Before DEFLATE is applied, the data is precompressed, via a prediction method: a single filter method is used for the entire image, while for each image line, a filter type is chosen that transforms the data so that it is hopefully more easily compressed.[13]
There is only one filter method in the current PNG specification (denoted method 0), and thus in practice the only choice is which filter type to apply to each line. For this method, the filter predicts the value of each pixel based on the values of previous neighboring pixels, and subtracts the predicted color of the pixel from the actual value, as in DPCM. An image line filtered in this way is often more compressible than the raw image line would be, especially if it is similar to the line above, since the differences from prediction will generally be clustered around 0, rather than spread over all possible image values. This is particularly important in relating separate rows, since DEFLATE has no understanding that an image is a 2D entity, and instead just sees the image data as a stream of bytes.

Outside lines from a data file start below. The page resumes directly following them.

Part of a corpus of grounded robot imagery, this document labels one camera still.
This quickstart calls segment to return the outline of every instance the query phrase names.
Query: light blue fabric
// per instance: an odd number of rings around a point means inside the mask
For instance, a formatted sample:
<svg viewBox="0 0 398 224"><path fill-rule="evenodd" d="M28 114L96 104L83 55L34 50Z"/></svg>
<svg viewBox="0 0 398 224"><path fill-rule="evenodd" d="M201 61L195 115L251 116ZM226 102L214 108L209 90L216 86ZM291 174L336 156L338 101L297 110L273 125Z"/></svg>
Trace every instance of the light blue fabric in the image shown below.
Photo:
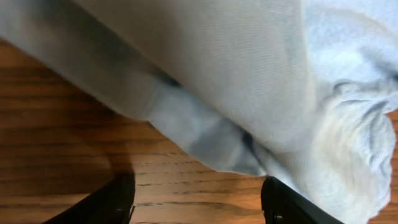
<svg viewBox="0 0 398 224"><path fill-rule="evenodd" d="M212 169L344 223L389 201L397 1L74 2L1 1L0 36Z"/></svg>

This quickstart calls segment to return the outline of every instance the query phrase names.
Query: black object
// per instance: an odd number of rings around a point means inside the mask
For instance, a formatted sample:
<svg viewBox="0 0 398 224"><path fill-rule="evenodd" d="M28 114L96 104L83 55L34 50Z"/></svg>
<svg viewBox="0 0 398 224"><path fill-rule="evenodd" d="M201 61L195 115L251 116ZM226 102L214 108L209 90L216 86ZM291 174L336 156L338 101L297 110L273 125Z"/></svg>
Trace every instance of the black object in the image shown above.
<svg viewBox="0 0 398 224"><path fill-rule="evenodd" d="M262 185L261 207L267 224L343 224L275 177Z"/></svg>
<svg viewBox="0 0 398 224"><path fill-rule="evenodd" d="M122 175L44 224L128 224L134 194L134 175ZM262 185L261 206L266 224L343 224L275 177Z"/></svg>
<svg viewBox="0 0 398 224"><path fill-rule="evenodd" d="M135 191L134 175L121 175L44 224L128 224Z"/></svg>

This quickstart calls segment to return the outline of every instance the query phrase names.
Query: hardwood floor
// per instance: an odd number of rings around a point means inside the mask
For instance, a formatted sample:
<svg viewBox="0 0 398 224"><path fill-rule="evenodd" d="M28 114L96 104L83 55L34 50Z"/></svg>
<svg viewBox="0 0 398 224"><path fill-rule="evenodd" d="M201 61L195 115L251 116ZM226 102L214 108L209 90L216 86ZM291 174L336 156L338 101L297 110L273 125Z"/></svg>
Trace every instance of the hardwood floor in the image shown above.
<svg viewBox="0 0 398 224"><path fill-rule="evenodd" d="M373 224L398 220L398 152L392 163L392 201ZM133 223L264 223L261 178L209 170L0 40L0 223L42 223L131 169Z"/></svg>

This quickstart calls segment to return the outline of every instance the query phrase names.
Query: wood grain
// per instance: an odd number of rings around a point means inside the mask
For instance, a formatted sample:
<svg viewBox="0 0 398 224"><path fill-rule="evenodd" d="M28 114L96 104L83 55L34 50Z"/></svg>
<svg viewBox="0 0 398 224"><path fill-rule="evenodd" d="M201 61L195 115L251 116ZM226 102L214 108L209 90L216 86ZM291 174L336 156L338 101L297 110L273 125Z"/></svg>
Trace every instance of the wood grain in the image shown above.
<svg viewBox="0 0 398 224"><path fill-rule="evenodd" d="M392 202L373 224L398 220L392 163ZM0 40L0 223L42 223L133 169L132 223L264 223L261 178L209 170Z"/></svg>

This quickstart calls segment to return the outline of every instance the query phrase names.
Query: wooden floor
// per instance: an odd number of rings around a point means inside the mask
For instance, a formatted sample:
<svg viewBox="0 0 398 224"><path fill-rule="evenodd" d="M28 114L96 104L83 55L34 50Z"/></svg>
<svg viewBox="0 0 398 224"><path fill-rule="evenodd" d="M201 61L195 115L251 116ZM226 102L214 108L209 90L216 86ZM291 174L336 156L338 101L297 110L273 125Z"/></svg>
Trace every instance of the wooden floor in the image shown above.
<svg viewBox="0 0 398 224"><path fill-rule="evenodd" d="M371 223L398 222L398 153L393 165L392 202ZM0 223L42 223L131 169L133 223L265 223L262 179L209 170L0 40Z"/></svg>

There are five filter types for filter method 0; each type predicts the value of each byte (of the image data before filtering) based on the corresponding byte of the pixel to the left (A), above (B), above and to the left (C) or some combination thereof, and encodes the difference between the predicted value and the actual value. Filters are applied to byte values, not pixels; pixel values may be one or two bytes, or several values per byte, but never cross byte boundaries. The filter types are:[14]
Type byte Filter name Predicted value
0 None Zero (so that the raw byte value passes through unaltered)
1 Sub Byte A (to the left)
2 Up Byte B (above)
3 Average Mean of bytes A and B, rounded down
4 Paeth A, B, or C, whichever is closest to p = A + B − C